Activity
Extract all lines from the data beneath that include the word "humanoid".

(Stored dataset items)

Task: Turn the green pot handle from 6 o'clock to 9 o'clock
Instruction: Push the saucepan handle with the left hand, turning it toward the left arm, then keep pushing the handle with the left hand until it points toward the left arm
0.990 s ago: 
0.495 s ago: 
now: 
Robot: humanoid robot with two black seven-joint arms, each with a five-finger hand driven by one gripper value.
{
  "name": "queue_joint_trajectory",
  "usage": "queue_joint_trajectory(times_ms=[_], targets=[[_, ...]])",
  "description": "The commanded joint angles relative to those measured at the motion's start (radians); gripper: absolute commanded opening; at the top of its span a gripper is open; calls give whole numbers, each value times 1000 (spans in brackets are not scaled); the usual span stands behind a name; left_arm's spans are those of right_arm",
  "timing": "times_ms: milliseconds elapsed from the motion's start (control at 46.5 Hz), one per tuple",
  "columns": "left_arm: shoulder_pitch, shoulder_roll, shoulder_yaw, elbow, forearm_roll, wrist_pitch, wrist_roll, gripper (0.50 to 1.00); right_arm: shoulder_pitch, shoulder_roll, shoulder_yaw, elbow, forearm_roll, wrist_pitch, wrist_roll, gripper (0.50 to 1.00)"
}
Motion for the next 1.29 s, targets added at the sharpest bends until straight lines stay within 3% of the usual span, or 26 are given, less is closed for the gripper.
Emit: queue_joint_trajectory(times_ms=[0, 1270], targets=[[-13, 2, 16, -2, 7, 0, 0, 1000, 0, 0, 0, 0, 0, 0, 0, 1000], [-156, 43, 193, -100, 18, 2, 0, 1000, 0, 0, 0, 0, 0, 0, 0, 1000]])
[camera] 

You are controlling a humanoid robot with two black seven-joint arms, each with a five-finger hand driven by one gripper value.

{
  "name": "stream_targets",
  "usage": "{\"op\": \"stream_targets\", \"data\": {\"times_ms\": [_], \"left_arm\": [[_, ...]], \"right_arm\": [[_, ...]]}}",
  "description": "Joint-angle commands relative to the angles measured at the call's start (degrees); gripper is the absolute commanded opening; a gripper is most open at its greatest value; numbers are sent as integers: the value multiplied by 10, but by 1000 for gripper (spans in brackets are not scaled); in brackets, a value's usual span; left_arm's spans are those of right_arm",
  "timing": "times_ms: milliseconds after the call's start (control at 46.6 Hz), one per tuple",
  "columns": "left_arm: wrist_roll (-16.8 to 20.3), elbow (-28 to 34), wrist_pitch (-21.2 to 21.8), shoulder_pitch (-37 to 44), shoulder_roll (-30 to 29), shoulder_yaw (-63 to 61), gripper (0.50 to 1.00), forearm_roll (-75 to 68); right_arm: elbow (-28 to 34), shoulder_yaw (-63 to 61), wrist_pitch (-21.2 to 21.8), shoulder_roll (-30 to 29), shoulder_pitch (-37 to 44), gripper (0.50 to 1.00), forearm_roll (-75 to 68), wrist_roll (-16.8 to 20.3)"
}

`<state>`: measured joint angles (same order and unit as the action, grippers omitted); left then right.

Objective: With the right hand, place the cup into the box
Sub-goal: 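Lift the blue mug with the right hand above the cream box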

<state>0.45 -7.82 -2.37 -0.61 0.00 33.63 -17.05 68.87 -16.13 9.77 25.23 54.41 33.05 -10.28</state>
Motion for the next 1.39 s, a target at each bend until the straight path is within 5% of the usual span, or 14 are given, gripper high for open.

Result
Robot: humanoid robot with two black seven-joint arms, each with a five-finger hand driven by one gripper value.
You are controlling a humanoid robot with two black seven-joint arms, each with a five-finger hand driven by one gripper value.

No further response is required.